### Your assignment
Directions for the data below: repeat exactly the lines from the one with "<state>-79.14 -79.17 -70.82" through the one with "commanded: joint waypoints", both included, and omit all pictures.
>>>
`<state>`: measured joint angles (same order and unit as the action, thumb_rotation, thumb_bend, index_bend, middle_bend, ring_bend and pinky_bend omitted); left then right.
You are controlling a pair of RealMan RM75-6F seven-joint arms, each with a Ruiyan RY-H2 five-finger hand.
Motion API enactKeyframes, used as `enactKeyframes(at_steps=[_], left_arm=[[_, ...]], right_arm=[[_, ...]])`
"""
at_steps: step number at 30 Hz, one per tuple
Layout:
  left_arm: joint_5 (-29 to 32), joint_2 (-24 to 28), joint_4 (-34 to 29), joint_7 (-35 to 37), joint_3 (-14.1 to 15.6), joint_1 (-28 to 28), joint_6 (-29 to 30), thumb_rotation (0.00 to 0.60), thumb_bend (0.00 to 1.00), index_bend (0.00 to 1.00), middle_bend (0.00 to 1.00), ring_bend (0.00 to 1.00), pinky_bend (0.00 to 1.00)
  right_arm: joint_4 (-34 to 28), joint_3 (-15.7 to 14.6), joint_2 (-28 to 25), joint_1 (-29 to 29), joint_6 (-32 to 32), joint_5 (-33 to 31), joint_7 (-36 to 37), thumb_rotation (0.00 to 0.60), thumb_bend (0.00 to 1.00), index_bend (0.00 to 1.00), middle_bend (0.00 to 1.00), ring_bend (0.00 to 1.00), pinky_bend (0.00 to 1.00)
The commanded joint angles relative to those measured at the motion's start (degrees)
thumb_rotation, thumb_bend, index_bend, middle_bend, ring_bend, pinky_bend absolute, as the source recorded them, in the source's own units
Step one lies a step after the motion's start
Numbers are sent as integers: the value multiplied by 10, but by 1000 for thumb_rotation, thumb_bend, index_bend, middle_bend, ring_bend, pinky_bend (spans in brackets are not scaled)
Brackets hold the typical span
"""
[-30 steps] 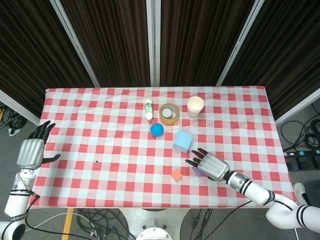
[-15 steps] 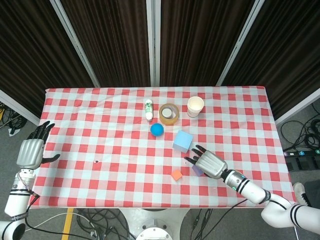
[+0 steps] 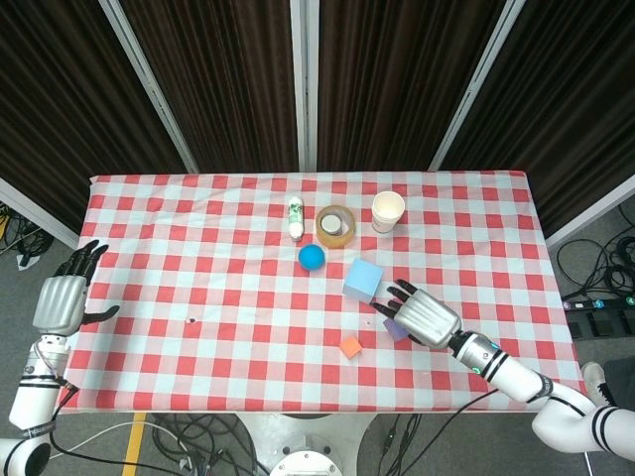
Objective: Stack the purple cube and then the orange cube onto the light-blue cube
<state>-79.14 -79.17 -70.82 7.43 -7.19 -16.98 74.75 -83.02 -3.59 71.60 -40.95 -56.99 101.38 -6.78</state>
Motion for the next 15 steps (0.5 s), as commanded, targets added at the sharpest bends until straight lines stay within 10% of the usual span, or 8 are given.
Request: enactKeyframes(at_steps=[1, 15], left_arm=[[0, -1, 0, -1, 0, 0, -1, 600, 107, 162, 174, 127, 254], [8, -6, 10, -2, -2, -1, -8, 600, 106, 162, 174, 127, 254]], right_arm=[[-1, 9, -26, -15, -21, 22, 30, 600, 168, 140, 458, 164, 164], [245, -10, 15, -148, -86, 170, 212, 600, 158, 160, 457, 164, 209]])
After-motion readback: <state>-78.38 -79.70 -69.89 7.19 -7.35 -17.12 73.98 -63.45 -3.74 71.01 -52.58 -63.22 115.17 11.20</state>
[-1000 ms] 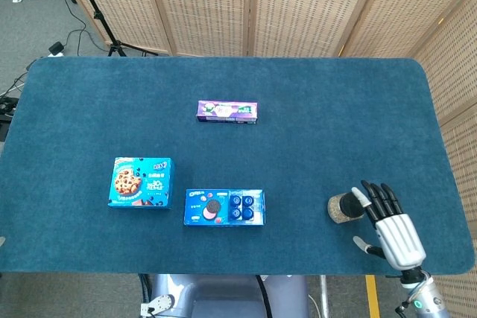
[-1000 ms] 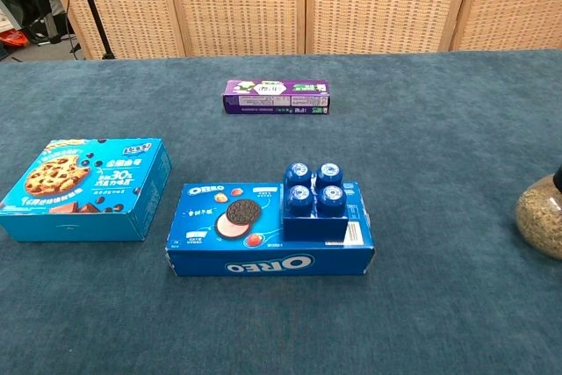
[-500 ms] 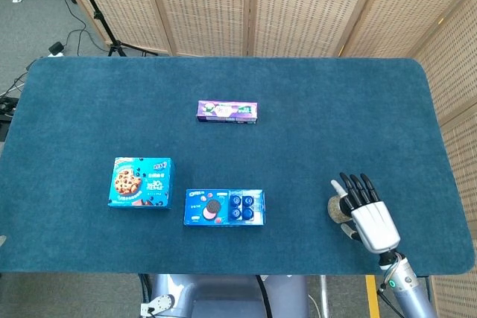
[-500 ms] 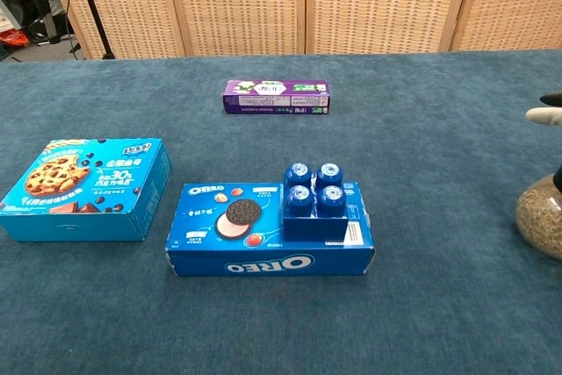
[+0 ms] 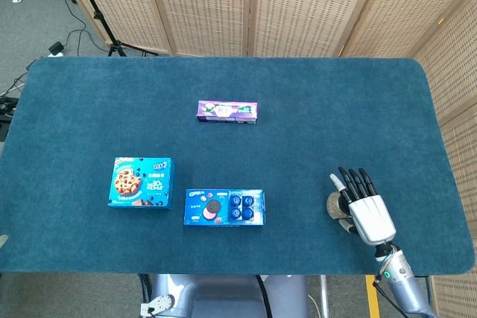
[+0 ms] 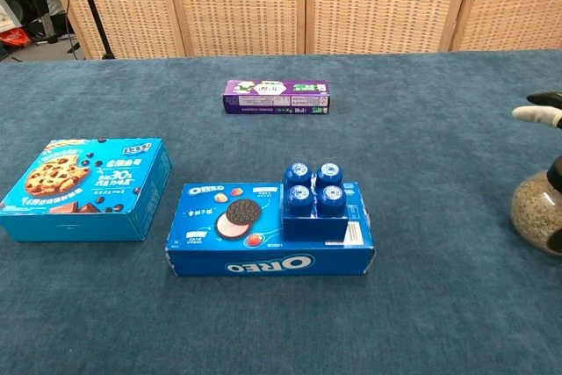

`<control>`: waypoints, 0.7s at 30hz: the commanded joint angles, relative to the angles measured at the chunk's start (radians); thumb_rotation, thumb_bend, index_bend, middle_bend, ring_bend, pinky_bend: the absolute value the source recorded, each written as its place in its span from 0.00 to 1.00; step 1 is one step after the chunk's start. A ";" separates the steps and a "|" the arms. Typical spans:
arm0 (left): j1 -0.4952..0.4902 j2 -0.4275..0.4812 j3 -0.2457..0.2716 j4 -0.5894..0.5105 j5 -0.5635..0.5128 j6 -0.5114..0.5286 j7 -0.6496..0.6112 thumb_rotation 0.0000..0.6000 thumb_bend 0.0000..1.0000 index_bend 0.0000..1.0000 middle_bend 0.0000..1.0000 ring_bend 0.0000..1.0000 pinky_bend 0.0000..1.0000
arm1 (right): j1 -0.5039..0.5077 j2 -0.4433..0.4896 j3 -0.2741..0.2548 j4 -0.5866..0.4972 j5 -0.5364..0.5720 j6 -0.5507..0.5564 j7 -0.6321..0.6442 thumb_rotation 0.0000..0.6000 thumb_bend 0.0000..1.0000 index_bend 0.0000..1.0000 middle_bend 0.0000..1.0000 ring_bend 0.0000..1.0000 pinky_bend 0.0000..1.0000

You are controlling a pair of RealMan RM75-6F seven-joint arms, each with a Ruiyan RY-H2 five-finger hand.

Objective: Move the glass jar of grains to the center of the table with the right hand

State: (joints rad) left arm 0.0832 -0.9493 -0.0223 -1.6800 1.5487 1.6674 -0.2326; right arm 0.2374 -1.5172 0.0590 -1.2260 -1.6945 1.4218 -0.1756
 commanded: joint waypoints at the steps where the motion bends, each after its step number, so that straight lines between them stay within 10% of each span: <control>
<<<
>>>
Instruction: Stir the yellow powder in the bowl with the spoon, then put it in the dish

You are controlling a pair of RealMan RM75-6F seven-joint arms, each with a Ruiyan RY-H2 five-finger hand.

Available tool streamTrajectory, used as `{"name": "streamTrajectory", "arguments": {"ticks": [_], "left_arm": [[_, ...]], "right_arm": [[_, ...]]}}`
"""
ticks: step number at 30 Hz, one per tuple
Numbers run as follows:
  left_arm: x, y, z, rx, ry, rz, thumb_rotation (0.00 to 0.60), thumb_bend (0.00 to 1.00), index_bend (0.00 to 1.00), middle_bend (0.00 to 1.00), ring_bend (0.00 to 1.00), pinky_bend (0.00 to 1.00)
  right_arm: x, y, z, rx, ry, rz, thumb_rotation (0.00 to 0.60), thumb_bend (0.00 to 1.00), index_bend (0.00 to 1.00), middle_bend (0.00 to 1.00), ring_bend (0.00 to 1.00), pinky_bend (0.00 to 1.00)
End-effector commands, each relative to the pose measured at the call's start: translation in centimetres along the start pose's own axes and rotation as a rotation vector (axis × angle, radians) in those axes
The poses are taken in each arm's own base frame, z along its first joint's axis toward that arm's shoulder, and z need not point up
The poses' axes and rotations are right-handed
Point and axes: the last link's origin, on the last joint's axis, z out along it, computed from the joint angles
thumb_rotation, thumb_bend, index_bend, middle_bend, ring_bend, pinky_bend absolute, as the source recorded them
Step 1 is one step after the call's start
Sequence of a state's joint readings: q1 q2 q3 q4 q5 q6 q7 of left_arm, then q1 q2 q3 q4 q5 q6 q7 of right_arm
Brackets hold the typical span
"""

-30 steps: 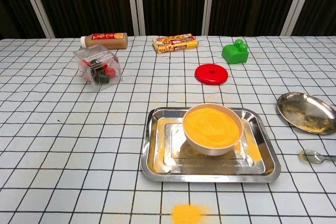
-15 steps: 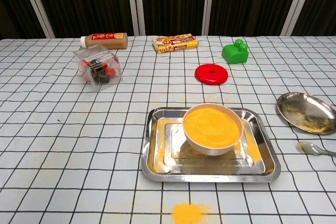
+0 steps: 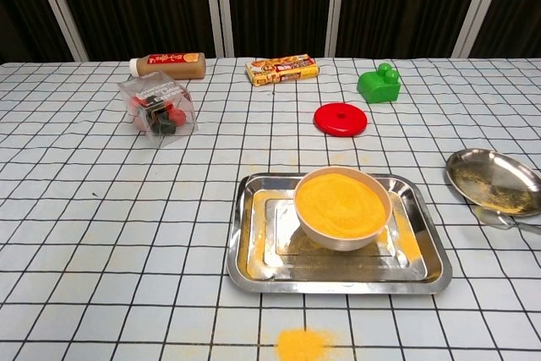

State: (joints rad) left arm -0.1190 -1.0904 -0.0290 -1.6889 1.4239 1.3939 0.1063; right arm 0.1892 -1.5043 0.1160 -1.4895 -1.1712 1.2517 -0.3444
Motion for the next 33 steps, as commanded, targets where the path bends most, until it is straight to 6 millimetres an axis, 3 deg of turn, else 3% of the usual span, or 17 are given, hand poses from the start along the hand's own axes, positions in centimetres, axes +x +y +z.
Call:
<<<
### Result below
<state>-79.14 -79.17 -70.82 7.43 -7.19 -16.98 74.75 -83.02 -3.59 71.60 -40.95 -56.99 101.38 -6.78</state>
Motion for the next 15 steps (0.5 s), as commanded, targets added at the sharpest bends until straight lines stay within 10% of the usual span, or 8 are given.
Request: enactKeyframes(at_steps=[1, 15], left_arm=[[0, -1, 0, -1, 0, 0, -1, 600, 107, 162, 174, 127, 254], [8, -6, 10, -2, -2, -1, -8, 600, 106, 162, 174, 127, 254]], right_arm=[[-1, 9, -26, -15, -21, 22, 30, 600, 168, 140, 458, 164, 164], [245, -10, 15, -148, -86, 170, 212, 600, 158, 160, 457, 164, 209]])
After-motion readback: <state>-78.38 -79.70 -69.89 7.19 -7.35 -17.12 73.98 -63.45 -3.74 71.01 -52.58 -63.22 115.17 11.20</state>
[-1000 ms] 
[-1000 ms] 
[-500 ms] 
[-500 ms] 
[+0 ms] 
[+0 ms] 

`<control>`: waypoints, 0.7s at 30hz: the commanded joint angles, relative to the angles measured at the chunk's start (radians); thumb_rotation, thumb_bend, index_bend, middle_bend, ring_bend, pinky_bend: the absolute value the source recorded, each written as its place in its span from 0.00 to 1.00; step 1 is one step after the chunk's start. A ";" separates the steps and a "|" the arms. Typical spans:
arm0 (left): j1 -0.4952..0.4902 j2 -0.4275..0.4812 j3 -0.2457..0.2716 j4 -0.5894..0.5105 j5 -0.5635..0.5128 j6 -0.5114..0.5286 j7 -0.6496..0.6112 thumb_rotation 0.0000..0.6000 thumb_bend 0.0000..1.0000 index_bend 0.0000..1.0000 middle_bend 0.0000..1.0000 ring_bend 0.0000..1.0000 pinky_bend 0.0000..1.0000
arm1 (right): j1 -0.5039..0.5077 j2 -0.4433..0.4896 j3 -0.2741..0.2548 j4 -0.5866..0.4972 j5 -0.5364..0.5720 j6 -0.5507..0.5564 j7 -0.6321..0.6442 thumb_rotation 0.0000..0.6000 thumb_bend 0.0000..1.0000 index_bend 0.0000..1.0000 middle_bend 0.0000..1.0000 ring_bend 0.0000..1.0000 pinky_bend 0.0000..1.0000

You are controlling a pair of RealMan RM75-6F seven-joint arms, each with a Ruiyan RY-H2 five-finger hand.

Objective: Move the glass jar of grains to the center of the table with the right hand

State: (joints rad) left arm 0.0832 -0.9493 -0.0223 -1.6800 1.5487 1.6674 -0.2326; right arm 0.2374 -1.5172 0.0590 -1.2260 -1.6945 1.4218 -0.1756
 commanded: joint waypoints at the steps where the motion bends, each after its step number, so that straight lines between them stay within 10% of each span: <control>

That wraps up the answer.